→ **WORK TO COMPLETE**
A verbatim reproduction of the lines below, from the line containing "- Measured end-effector" through the line containing "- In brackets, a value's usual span", both ends included, is the whole required output.

→ **Records excerpted from a collection**
########################################

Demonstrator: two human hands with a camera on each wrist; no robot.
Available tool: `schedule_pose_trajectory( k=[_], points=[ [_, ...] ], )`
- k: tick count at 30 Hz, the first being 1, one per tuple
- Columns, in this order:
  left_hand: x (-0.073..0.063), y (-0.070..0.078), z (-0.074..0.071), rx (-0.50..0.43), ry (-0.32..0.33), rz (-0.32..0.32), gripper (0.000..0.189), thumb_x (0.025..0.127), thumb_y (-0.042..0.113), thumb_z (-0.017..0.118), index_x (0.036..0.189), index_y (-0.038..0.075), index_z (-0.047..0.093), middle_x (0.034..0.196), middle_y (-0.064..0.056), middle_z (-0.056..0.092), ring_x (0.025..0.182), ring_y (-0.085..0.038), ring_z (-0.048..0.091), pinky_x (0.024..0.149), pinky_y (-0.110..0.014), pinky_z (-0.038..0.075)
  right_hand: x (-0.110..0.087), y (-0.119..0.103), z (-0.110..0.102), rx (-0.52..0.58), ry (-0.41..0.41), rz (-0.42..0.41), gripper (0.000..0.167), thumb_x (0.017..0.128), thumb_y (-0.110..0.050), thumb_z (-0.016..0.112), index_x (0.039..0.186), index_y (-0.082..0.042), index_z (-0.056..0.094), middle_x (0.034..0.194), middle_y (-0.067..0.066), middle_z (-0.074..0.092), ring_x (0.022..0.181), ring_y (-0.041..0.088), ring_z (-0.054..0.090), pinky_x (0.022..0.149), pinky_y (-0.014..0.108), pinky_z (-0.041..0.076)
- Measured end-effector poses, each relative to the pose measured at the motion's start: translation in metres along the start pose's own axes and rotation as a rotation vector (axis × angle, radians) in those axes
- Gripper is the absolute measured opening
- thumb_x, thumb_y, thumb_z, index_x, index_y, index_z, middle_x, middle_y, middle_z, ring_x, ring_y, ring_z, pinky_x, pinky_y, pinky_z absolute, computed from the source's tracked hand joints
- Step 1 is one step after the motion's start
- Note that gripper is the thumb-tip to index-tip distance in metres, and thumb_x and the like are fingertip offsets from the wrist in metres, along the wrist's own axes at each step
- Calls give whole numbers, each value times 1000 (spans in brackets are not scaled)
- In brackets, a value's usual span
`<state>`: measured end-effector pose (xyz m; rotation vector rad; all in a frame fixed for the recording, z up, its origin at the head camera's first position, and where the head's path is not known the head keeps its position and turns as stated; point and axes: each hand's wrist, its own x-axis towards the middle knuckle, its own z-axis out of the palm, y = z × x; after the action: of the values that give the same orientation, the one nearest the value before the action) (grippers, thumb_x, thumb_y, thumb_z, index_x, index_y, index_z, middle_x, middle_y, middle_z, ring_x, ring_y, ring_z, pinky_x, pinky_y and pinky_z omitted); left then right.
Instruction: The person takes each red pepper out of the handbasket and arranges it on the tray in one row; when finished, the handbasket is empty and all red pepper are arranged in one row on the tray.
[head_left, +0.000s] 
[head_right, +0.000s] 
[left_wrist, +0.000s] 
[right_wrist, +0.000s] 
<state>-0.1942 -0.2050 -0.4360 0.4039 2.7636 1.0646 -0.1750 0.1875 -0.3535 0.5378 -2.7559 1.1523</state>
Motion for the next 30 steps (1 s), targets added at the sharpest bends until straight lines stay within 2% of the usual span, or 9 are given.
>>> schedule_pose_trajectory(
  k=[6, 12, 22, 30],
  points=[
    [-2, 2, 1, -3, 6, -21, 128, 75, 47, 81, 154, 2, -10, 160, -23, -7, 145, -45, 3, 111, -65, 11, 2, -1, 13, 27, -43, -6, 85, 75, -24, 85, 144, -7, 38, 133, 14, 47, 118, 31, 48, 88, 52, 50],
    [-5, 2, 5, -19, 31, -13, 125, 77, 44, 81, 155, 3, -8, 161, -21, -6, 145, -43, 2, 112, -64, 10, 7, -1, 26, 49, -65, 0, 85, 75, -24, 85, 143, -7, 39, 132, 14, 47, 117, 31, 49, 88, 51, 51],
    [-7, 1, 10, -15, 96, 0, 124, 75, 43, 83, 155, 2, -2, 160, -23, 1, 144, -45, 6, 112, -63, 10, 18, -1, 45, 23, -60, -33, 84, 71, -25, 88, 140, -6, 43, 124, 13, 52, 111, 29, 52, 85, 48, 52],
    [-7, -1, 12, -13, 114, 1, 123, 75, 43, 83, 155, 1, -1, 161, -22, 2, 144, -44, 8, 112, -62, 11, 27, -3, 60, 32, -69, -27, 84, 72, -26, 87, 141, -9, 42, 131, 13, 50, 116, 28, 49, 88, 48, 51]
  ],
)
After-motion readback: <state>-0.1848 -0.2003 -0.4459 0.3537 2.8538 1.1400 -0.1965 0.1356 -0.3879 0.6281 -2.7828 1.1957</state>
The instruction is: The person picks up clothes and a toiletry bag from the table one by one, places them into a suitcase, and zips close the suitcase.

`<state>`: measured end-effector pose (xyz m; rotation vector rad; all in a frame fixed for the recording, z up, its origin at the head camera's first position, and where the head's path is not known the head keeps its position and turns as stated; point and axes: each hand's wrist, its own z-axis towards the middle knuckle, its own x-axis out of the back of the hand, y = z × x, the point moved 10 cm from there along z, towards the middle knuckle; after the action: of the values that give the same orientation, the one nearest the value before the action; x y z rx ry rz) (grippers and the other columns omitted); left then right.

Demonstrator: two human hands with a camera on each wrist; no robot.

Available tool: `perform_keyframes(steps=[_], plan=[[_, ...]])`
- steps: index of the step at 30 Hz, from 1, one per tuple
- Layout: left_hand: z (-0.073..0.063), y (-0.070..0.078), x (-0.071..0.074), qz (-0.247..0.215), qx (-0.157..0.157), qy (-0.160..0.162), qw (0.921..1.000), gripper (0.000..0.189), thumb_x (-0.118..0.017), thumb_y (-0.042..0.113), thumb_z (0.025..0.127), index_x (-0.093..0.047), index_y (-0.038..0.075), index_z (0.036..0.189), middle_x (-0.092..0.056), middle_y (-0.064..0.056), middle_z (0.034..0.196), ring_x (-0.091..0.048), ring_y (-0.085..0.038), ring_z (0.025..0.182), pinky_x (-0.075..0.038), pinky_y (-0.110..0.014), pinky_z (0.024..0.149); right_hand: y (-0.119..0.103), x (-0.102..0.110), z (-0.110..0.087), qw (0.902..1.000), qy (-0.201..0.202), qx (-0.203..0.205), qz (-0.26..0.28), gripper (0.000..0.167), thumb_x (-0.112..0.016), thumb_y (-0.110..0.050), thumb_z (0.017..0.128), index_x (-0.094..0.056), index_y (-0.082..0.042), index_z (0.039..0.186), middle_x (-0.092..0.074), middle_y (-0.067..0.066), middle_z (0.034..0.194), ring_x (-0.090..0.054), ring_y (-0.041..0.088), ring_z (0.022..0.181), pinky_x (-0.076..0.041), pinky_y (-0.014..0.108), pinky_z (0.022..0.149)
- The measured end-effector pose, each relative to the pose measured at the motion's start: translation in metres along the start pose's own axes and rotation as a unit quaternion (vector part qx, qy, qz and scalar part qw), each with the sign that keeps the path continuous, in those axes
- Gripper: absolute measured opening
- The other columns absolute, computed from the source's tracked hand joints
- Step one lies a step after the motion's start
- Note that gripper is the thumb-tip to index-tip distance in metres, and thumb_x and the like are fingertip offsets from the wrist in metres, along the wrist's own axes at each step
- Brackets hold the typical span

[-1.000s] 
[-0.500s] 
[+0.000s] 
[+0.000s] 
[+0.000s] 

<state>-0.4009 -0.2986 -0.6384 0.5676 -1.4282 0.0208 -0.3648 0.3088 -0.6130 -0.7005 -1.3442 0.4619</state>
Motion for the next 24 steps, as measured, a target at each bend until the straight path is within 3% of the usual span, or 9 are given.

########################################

→ **FINAL ANSWER**
- Measured end-effector poses, each relative to the pose measured at the motion's start: translation in metres along the start pose's own axes and rotation as a rotation vector (axis × angle, radians) in those axes
- Gripper is the absolute measured opening
- thumb_x, thumb_y, thumb_z, index_x, index_y, index_z, middle_x, middle_y, middle_z, ring_x, ring_y, ring_z, pinky_x, pinky_y, pinky_z absolute, computed from the source's tracked hand joints
- Step 1 is one step after the motion's start
- Note that gripper is the thumb-tip to index-tip distance in metres, and thumb_x and the like are fingertip offsets from the wrist in metres, along the wrist's own axes at each step
- Calls give whole numbers, each value times 1000 (spans in brackets are not scaled)
- In brackets, a value's usual span

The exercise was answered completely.